The emulsions are usually washed to remove reaction byproducts, specifically the salts and nitrates. Further additives will also be included to control the sensitivity of the emulsion. Usually paper is designed to only be sensitive to blue and green wavelengths of light, allowing use of a red safelight in the darkroom. There are some variations in the choice of sensitive wavelengths, hence the need to use special safelight colours with some papers. There are also panchromatic emulsions which are sensitive to all wavelengths and thus must be used in complete darkness with no safelight. Kodak Panalure is an example of the latter.
As mentioned earlier, the silver halide crystals in the emulsion contain small defects leading to gaps in the lattice, as well as mobile silver ions. When a photon of light is incident on the silver halide crystals, it can liberate an electron from the halide. The electron migrates to an sensitivity site where it combines with a mobile silver ion to form a metallic silver atom. The halide atoms are released from the crystal and will collect in the emulsion. As further photons are incident on the crystal, the number of metallic silver atoms grows. These silver atoms form the so called “latent” image in the emulsion, that will be developed into the final image
The goal of development is to intensify the latent image by many orders of magnitude – as much as 109. IOW the few 100 silver atoms in the latent image need to be turned into many 100’s of millions of silver atoms, becoming easily visible.
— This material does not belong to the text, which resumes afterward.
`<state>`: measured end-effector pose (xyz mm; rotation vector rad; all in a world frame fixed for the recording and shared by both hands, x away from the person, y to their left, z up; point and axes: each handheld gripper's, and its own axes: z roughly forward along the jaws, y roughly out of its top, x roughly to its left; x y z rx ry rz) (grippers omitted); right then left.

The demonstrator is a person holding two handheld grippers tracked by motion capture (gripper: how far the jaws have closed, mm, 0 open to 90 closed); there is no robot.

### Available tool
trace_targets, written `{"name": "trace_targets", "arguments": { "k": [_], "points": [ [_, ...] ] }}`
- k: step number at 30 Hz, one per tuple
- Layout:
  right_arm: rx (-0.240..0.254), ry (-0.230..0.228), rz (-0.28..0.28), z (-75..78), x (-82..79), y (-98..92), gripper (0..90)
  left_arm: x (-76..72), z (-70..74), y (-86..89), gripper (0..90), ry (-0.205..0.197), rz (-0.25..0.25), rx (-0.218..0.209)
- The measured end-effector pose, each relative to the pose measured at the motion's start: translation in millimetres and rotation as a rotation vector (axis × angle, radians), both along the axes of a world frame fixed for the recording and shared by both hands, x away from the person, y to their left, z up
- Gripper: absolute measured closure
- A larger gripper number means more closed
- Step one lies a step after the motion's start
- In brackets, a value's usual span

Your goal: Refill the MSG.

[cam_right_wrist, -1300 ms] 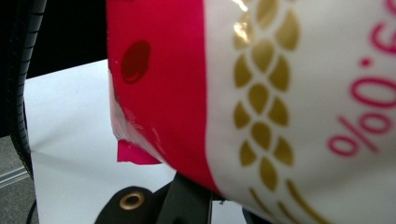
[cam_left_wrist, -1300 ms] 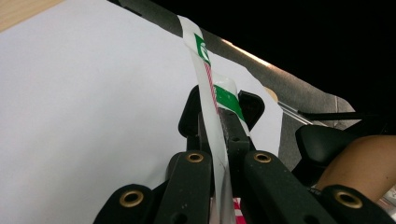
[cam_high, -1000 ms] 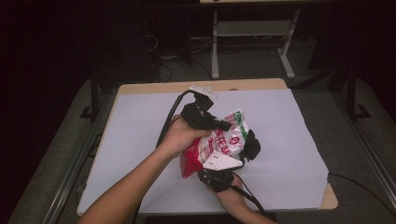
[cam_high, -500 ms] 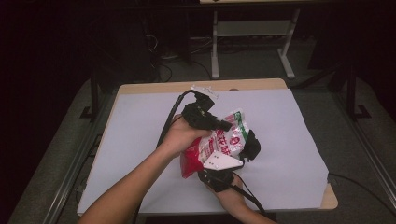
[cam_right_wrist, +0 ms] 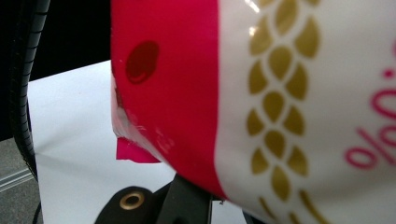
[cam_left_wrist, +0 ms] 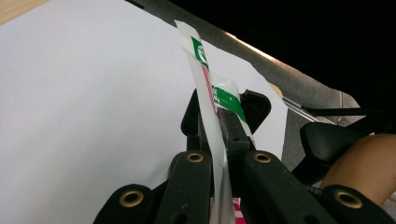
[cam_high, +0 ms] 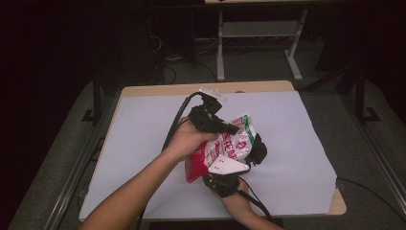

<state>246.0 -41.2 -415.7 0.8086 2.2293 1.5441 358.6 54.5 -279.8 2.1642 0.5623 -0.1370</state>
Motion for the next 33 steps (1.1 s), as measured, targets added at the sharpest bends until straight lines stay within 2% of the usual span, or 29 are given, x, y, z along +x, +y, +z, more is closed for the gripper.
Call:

This is achieved through a chemical reaction that converts more of the silver halide crystals into metallic silver atoms. The metallic silver atoms are opaque & non-reflective to light, producing the blacks in the image while the paper of course provides the whites. The key characteristic of the chemical(s) used as the developer is that it should have a much stronger effect on crystals which contain the latent metallic silver atoms after exposure. A developer which affected all crystals indiscriminately would simply result in fog across the entire emulsion.
The stop bath merely neutralizes the action of the developer chemicals, so won’t be discussed further.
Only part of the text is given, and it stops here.